Please repeat the entries below exactly as written, leaving out any images.

Stored items:
==================================================
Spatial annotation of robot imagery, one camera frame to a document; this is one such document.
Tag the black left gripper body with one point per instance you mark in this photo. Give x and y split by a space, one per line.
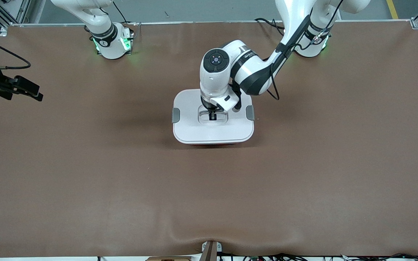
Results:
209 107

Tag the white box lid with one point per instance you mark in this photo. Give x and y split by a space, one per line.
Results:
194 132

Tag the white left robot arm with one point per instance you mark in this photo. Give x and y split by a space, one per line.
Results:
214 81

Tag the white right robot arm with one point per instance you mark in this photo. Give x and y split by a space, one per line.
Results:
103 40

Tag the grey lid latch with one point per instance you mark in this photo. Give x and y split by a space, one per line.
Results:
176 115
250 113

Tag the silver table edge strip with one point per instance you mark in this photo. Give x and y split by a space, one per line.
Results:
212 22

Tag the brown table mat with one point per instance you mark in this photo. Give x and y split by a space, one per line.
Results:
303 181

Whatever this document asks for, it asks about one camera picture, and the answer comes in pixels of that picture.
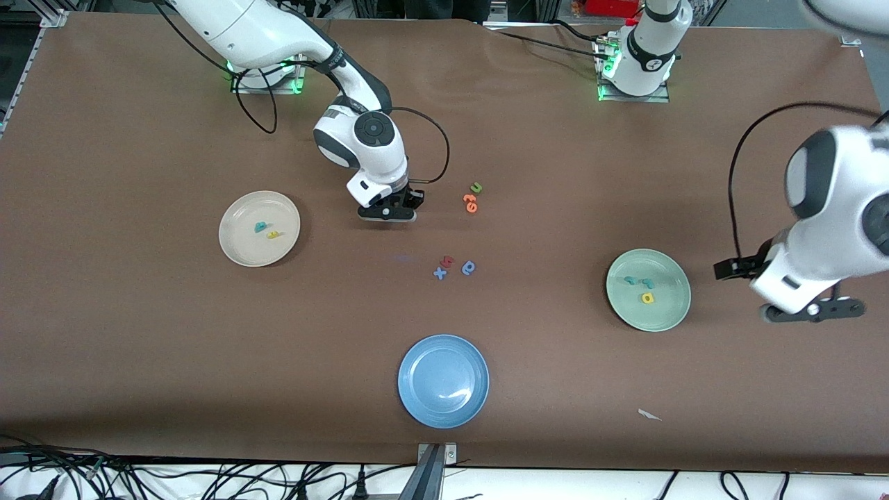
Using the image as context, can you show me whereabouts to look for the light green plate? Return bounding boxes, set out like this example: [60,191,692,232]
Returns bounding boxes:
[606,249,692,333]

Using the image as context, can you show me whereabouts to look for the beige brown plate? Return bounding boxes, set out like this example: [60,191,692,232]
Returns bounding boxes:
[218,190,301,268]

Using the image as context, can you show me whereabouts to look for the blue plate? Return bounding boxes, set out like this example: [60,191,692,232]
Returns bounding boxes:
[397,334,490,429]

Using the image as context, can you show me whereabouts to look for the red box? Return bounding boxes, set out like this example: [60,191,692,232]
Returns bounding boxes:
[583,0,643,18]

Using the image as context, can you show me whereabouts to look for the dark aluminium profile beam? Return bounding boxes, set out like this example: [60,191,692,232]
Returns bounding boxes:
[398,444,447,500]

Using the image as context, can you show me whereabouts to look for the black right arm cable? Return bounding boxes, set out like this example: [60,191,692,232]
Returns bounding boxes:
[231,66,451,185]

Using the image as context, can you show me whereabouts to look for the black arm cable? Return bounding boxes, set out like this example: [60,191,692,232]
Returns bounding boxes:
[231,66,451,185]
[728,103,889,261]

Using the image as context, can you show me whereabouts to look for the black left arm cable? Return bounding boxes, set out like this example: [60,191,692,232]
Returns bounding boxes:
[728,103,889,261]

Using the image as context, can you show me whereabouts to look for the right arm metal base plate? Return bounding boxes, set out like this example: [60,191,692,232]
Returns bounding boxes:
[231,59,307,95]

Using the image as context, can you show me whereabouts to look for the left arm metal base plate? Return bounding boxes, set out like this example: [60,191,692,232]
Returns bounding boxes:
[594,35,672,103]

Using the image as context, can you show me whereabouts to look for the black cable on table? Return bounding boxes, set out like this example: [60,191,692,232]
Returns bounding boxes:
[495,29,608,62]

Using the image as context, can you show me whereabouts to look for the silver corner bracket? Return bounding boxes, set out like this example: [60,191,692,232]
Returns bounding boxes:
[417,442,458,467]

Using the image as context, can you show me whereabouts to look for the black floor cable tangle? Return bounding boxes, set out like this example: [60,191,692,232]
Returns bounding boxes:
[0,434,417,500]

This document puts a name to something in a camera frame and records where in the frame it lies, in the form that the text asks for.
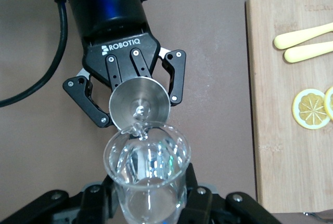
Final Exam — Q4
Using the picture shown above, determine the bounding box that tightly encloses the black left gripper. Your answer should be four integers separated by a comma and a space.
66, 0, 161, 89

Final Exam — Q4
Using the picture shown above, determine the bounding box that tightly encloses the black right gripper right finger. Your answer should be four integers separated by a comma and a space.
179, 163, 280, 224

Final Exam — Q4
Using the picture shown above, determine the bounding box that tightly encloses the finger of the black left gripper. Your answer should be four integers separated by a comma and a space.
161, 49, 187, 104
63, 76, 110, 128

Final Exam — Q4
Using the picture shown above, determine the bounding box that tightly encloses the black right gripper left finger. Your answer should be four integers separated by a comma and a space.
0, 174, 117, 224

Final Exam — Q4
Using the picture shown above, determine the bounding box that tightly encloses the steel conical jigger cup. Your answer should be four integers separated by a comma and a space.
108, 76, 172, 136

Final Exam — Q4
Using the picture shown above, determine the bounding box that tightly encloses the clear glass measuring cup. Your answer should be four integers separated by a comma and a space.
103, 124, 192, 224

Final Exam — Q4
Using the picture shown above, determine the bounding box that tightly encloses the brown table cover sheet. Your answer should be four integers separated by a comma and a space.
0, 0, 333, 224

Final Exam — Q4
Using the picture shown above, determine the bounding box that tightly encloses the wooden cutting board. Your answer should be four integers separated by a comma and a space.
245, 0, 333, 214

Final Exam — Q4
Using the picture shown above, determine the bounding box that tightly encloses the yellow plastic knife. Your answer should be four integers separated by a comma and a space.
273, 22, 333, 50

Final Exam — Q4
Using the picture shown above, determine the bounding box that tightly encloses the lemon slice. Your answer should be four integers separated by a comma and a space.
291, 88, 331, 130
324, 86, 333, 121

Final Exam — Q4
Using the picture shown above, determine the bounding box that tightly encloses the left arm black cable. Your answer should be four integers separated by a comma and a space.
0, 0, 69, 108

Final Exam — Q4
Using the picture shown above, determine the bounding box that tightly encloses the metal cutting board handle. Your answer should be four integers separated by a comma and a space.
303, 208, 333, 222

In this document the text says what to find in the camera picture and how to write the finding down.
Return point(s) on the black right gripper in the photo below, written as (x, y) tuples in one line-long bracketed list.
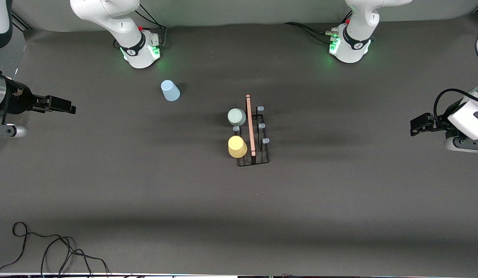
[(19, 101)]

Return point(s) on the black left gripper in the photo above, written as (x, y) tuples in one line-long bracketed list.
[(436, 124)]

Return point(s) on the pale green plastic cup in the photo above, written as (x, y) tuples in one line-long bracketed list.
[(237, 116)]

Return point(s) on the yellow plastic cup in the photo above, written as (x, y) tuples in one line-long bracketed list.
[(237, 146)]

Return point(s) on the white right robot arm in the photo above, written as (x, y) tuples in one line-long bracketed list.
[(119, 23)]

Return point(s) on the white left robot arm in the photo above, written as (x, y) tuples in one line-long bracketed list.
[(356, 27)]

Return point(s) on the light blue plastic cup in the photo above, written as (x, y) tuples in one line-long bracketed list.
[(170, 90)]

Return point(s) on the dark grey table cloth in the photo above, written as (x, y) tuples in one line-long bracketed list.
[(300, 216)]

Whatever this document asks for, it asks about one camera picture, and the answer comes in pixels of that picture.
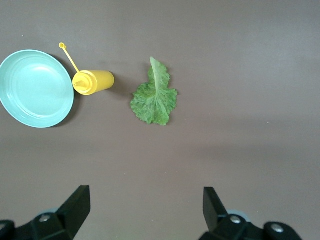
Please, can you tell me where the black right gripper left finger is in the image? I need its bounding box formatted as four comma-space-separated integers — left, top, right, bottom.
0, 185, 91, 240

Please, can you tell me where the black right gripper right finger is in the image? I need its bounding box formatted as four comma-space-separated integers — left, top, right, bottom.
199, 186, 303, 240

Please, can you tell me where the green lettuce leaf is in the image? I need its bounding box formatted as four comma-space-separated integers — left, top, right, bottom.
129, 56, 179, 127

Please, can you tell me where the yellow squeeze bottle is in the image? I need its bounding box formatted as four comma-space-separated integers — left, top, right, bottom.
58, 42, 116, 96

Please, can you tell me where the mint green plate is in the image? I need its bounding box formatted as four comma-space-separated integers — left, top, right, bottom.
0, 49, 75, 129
==================================================
[TASK RESPONSE]:
Spatial annotation of robot imagery, one camera frame to a document; this is one such document.
Tag the black left gripper body with one point per instance you mark in this photo. Give x and y split by a space, one per line.
Results:
209 107

Tag the white box lid with one point per instance you mark in this photo. Give x and y split by a space, one per line.
Results:
194 132

Tag the white left robot arm with one point per instance you mark in this photo. Give x and y split by a space, one per line.
Results:
214 81

Tag the white right robot arm with one point per instance you mark in this photo. Give x and y split by a space, one per line.
Results:
103 40

Tag the grey lid latch with one point per instance you mark in this photo. Give x and y split by a space, one per line.
Results:
176 115
250 113

Tag the silver table edge strip with one point per instance you mark in this photo. Give x and y split by a space, one per line.
Results:
212 22

Tag the brown table mat with one point per instance you mark in this photo. Give x and y split by a space, one per line.
Results:
303 181

Whatever this document asks for, it asks about one camera picture, and the answer comes in pixels of that picture.
Using the image as context, can you show me whereabouts to look for the light green plate? Return bounding boxes, set out like this example: [60,191,692,232]
Returns bounding boxes:
[606,249,692,333]

Using the image as context, can you show me whereabouts to look for the beige brown plate? Return bounding boxes, set out like this example: [60,191,692,232]
Returns bounding boxes:
[218,190,301,268]

Using the image as context, can you show me whereabouts to look for the blue plate? Return bounding boxes, set out like this example: [60,191,692,232]
Returns bounding boxes:
[397,334,490,429]

Using the image as context, can you show me whereabouts to look for the red box? Return bounding boxes, set out like this example: [60,191,692,232]
Returns bounding boxes:
[583,0,643,18]

Using the image as context, can you show me whereabouts to look for the dark aluminium profile beam? Return bounding boxes, set out like this example: [60,191,692,232]
Returns bounding boxes:
[398,444,447,500]

Using the image as context, can you show me whereabouts to look for the black right arm cable? Return bounding boxes, set out like this example: [60,191,692,232]
Returns bounding boxes:
[231,66,451,185]

Using the image as context, can you show me whereabouts to look for the black arm cable? Return bounding boxes, set out like this example: [60,191,692,232]
Returns bounding boxes:
[231,66,451,185]
[728,103,889,261]

Using the image as context, can you show me whereabouts to look for the black left arm cable? Return bounding boxes, set out like this example: [60,191,692,232]
Returns bounding boxes:
[728,103,889,261]

Using the image as context, can you show me whereabouts to look for the right arm metal base plate? Return bounding boxes, set out like this example: [60,191,692,232]
Returns bounding boxes:
[231,59,307,95]

Using the image as context, can you show me whereabouts to look for the left arm metal base plate? Return bounding boxes, set out like this example: [60,191,692,232]
Returns bounding boxes:
[594,35,672,103]

Using the image as context, can you show me whereabouts to look for the black cable on table? Return bounding boxes, set out like this example: [60,191,692,232]
Returns bounding boxes:
[495,29,608,62]

Using the image as context, can you show me whereabouts to look for the silver corner bracket? Return bounding boxes, set out like this example: [60,191,692,232]
Returns bounding boxes:
[417,442,458,467]

Using the image as context, can you show me whereabouts to look for the black floor cable tangle? Return bounding boxes, set out like this example: [60,191,692,232]
Returns bounding boxes:
[0,434,417,500]

This document puts a name to something in a camera frame and records where in the frame it lies, in the form that the text asks for.
Final Exam — Q4
Using the picture shown above, determine the bounding box that tightly encloses the black left gripper. Your answer should be four integers separated by a comma and a space.
66, 0, 161, 89

Final Exam — Q4
Using the picture shown above, determine the bounding box that tightly encloses the black right gripper right finger. Your answer should be four integers separated by a comma and a space.
179, 163, 280, 224

Final Exam — Q4
Using the picture shown above, determine the bounding box that tightly encloses the finger of the black left gripper. Your answer should be four integers separated by a comma and a space.
161, 49, 187, 104
63, 76, 110, 128

Final Exam — Q4
Using the picture shown above, determine the bounding box that tightly encloses the black right gripper left finger. Your answer should be four integers separated by a comma and a space.
0, 174, 117, 224

Final Exam — Q4
Using the picture shown above, determine the bounding box that tightly encloses the steel conical jigger cup. Your answer should be four integers separated by a comma and a space.
108, 76, 172, 136

Final Exam — Q4
Using the picture shown above, determine the bounding box that tightly encloses the clear glass measuring cup. Your answer should be four integers separated by a comma and a space.
103, 124, 192, 224

Final Exam — Q4
Using the picture shown above, determine the bounding box that tightly encloses the brown table cover sheet. Your answer should be four integers separated by a comma and a space.
0, 0, 333, 224

Final Exam — Q4
Using the picture shown above, determine the bounding box that tightly encloses the wooden cutting board. Your answer should be four integers separated by a comma and a space.
245, 0, 333, 214

Final Exam — Q4
Using the picture shown above, determine the bounding box that tightly encloses the yellow plastic knife. Your answer should be four integers separated by a comma and a space.
273, 22, 333, 50

Final Exam — Q4
Using the picture shown above, determine the bounding box that tightly encloses the lemon slice. Your answer should be four integers separated by a comma and a space.
291, 88, 331, 130
324, 86, 333, 121

Final Exam — Q4
Using the picture shown above, determine the bounding box that tightly encloses the left arm black cable. Your answer should be four integers separated by a comma and a space.
0, 0, 69, 108

Final Exam — Q4
Using the picture shown above, determine the bounding box that tightly encloses the metal cutting board handle. Your answer should be four integers separated by a comma and a space.
303, 208, 333, 222

In this document the text says what to find in the camera picture and how to write the finding down.
Return point(s) on the black right gripper in the photo below, written as (x, y) tuples in one line-long bracketed list.
[(19, 101)]

Return point(s) on the black left gripper in the photo above, written as (x, y) tuples in one line-long bracketed list.
[(436, 124)]

Return point(s) on the pale green plastic cup in the photo above, written as (x, y) tuples in one line-long bracketed list.
[(237, 116)]

Return point(s) on the yellow plastic cup in the photo above, written as (x, y) tuples in one line-long bracketed list.
[(237, 146)]

Return point(s) on the white right robot arm in the photo above, written as (x, y) tuples in one line-long bracketed list.
[(119, 23)]

Return point(s) on the white left robot arm in the photo above, written as (x, y) tuples in one line-long bracketed list.
[(356, 27)]

Return point(s) on the light blue plastic cup in the photo above, written as (x, y) tuples in one line-long bracketed list.
[(170, 90)]

Return point(s) on the dark grey table cloth in the photo above, written as (x, y) tuples in one line-long bracketed list.
[(300, 216)]

Whatever this document asks for, it asks about one camera picture, and the answer comes in pixels of that picture.
Please, can you tell me where the black right gripper left finger is in the image? I need its bounding box formatted as four comma-space-separated integers — left, top, right, bottom.
0, 185, 91, 240

Please, can you tell me where the black right gripper right finger is in the image? I need its bounding box formatted as four comma-space-separated integers — left, top, right, bottom.
199, 186, 303, 240

Please, can you tell me where the green lettuce leaf is in the image? I need its bounding box formatted as four comma-space-separated integers — left, top, right, bottom.
129, 56, 179, 127

Please, can you tell me where the yellow squeeze bottle is in the image? I need its bounding box formatted as four comma-space-separated integers — left, top, right, bottom.
58, 42, 116, 96

Please, can you tell me where the mint green plate is in the image? I need its bounding box formatted as four comma-space-separated integers — left, top, right, bottom.
0, 49, 75, 129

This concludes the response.